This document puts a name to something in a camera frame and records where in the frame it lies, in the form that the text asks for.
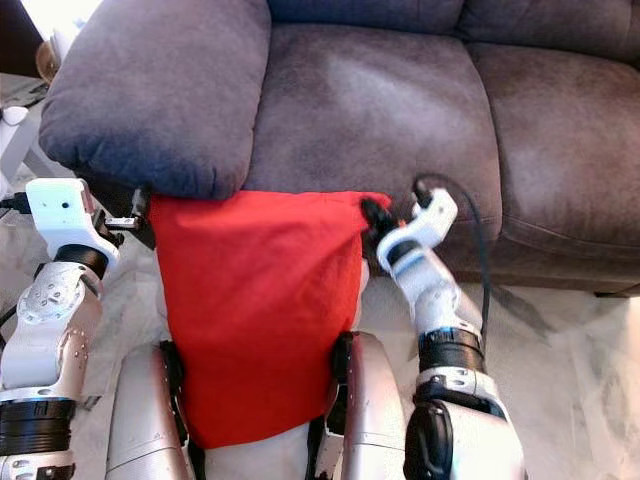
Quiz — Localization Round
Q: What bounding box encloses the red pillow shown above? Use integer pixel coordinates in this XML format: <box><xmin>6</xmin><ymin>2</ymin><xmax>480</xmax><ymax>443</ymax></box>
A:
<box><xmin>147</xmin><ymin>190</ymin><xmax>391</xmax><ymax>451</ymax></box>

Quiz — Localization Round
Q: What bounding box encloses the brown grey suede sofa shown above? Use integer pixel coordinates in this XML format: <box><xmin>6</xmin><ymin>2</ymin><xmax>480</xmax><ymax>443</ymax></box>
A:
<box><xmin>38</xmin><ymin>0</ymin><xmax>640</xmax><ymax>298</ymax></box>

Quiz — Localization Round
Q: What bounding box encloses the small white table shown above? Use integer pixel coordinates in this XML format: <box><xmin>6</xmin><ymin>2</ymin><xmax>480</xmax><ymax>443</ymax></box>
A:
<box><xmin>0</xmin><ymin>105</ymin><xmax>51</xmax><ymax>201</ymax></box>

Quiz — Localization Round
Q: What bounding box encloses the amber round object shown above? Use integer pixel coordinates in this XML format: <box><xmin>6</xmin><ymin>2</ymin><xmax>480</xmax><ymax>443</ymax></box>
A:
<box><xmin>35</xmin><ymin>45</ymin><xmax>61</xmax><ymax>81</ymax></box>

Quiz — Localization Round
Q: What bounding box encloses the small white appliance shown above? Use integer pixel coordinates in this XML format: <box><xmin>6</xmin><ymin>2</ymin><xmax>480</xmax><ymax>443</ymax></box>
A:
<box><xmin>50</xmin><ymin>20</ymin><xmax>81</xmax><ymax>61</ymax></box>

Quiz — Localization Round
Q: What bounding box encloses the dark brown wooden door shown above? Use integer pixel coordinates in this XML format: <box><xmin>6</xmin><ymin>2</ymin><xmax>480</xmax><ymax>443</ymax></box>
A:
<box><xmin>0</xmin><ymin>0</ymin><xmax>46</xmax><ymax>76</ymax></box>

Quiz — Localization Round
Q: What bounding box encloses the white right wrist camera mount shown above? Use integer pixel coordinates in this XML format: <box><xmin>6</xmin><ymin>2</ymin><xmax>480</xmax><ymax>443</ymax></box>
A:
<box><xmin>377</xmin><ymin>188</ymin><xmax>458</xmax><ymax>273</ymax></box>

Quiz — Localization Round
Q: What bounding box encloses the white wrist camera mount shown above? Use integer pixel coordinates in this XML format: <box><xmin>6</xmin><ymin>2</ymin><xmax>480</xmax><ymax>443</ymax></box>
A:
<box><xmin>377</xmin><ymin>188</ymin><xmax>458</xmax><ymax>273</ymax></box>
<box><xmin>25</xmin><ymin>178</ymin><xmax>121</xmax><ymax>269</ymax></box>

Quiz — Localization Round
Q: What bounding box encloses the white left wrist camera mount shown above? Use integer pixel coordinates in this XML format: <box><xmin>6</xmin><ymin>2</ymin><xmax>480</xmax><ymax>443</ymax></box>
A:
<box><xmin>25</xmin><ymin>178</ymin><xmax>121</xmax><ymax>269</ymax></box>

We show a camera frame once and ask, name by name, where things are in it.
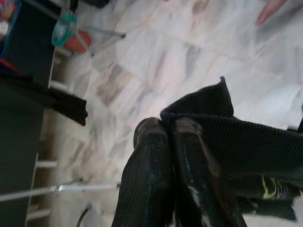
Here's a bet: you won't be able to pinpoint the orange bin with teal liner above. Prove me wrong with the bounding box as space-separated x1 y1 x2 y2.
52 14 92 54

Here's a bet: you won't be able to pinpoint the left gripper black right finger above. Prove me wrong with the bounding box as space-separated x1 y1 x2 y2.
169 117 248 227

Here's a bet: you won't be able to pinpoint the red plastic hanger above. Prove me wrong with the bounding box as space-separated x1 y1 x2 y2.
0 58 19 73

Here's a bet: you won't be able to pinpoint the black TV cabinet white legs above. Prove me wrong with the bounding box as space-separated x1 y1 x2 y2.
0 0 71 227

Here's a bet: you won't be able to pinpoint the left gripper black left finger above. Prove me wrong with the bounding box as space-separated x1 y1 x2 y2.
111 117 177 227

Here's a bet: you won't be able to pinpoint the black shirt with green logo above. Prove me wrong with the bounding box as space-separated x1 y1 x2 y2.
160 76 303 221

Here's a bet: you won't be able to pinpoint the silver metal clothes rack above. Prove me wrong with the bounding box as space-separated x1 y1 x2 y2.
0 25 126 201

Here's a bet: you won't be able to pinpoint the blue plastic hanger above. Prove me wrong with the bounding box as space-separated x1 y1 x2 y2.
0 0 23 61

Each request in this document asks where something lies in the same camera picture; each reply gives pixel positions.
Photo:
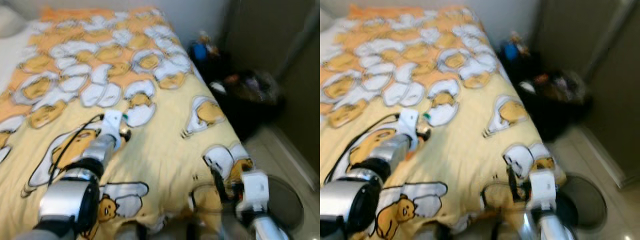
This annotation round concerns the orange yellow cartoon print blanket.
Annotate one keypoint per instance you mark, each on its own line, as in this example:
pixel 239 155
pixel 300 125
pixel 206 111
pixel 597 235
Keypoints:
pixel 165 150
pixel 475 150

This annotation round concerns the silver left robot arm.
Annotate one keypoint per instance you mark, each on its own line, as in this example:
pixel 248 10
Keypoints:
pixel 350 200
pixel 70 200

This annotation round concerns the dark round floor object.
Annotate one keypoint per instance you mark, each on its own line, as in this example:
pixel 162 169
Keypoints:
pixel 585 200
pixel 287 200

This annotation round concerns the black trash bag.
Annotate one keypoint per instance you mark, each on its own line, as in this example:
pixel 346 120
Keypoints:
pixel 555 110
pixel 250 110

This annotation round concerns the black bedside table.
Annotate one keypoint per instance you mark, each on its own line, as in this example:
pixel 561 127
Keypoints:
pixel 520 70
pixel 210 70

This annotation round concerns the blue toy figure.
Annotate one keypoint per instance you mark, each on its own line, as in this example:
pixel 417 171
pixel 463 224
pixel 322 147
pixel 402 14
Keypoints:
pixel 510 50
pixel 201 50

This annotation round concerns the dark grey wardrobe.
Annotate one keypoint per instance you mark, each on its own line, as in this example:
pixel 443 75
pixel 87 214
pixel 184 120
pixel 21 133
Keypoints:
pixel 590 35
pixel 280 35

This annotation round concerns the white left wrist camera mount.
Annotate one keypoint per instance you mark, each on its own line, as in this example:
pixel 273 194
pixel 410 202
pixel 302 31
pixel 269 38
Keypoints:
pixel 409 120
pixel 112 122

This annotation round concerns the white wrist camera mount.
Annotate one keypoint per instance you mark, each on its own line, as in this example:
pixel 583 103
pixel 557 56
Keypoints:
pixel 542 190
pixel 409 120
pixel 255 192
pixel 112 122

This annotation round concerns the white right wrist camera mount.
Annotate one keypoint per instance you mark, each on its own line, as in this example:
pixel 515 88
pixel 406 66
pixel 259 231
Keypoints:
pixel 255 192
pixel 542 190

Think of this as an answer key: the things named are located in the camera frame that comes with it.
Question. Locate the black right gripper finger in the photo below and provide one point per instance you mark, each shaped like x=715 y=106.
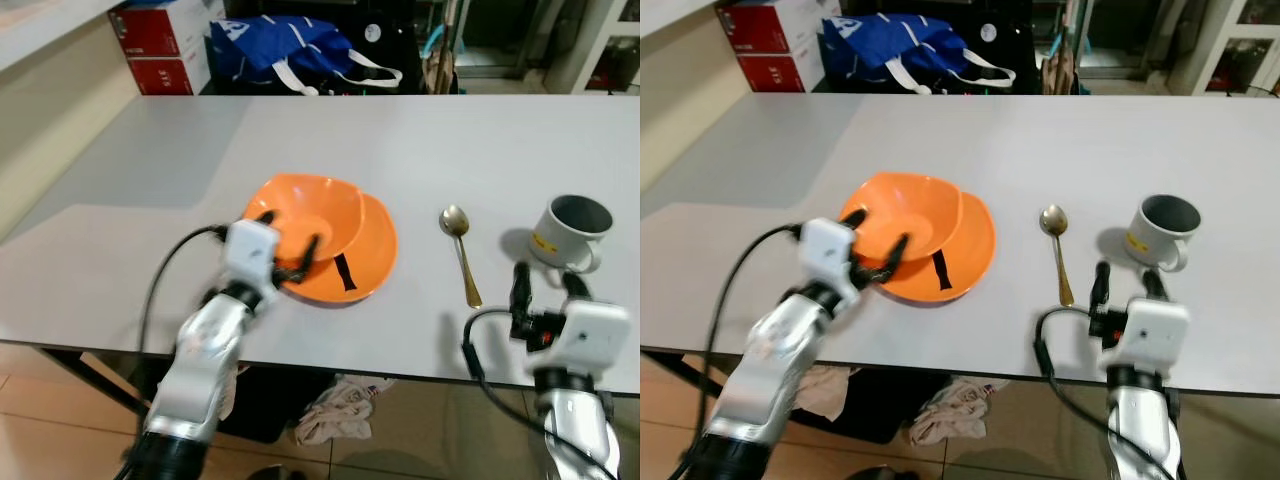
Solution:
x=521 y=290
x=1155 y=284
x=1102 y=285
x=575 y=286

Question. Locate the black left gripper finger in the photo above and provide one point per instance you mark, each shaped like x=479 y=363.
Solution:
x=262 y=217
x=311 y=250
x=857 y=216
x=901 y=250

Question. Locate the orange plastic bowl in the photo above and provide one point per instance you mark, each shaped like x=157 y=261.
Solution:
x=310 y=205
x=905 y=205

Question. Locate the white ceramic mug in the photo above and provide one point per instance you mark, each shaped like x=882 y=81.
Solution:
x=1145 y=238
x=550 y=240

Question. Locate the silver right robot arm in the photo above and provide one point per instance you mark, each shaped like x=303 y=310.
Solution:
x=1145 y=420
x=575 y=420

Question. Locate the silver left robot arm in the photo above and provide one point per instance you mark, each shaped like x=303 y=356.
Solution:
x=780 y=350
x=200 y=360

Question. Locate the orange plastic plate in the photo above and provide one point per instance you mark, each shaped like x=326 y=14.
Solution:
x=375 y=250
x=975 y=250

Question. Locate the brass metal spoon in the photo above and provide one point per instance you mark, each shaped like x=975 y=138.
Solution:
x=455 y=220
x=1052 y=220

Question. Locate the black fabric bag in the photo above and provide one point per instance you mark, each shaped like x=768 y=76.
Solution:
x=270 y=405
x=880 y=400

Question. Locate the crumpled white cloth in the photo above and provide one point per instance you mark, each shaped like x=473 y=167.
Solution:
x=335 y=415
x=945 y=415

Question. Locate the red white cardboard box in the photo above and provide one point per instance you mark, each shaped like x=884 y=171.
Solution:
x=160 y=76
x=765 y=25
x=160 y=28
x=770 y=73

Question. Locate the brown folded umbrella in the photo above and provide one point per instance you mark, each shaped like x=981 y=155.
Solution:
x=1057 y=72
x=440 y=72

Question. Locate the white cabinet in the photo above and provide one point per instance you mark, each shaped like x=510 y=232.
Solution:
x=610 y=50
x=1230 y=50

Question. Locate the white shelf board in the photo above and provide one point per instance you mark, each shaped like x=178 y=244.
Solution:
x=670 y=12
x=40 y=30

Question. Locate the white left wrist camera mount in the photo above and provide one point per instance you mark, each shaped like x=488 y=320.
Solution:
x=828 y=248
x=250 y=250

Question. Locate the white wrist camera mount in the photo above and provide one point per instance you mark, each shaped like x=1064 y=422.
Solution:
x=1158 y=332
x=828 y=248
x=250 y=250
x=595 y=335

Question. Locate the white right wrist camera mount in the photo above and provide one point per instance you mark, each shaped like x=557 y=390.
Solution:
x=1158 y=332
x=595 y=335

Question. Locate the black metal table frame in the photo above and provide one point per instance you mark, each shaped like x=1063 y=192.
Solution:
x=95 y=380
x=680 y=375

* [What the task asks]:
In the listing above, locate the line with "pixel 300 125" and the line with "This annotation round concerns the black trash", then extract exactly those lines and every line between them, and nothing more.

* [Exercise solution]:
pixel 300 125
pixel 206 111
pixel 597 235
Keypoints:
pixel 165 150
pixel 475 150

This annotation round concerns the silver left robot arm.
Annotate one keypoint per instance you mark, each on its own line, as in this example:
pixel 248 10
Keypoints:
pixel 350 200
pixel 70 200

This annotation round concerns the dark round floor object.
Annotate one keypoint per instance you mark, each on its own line, as in this example:
pixel 162 169
Keypoints:
pixel 585 200
pixel 287 200

This annotation round concerns the black trash bag.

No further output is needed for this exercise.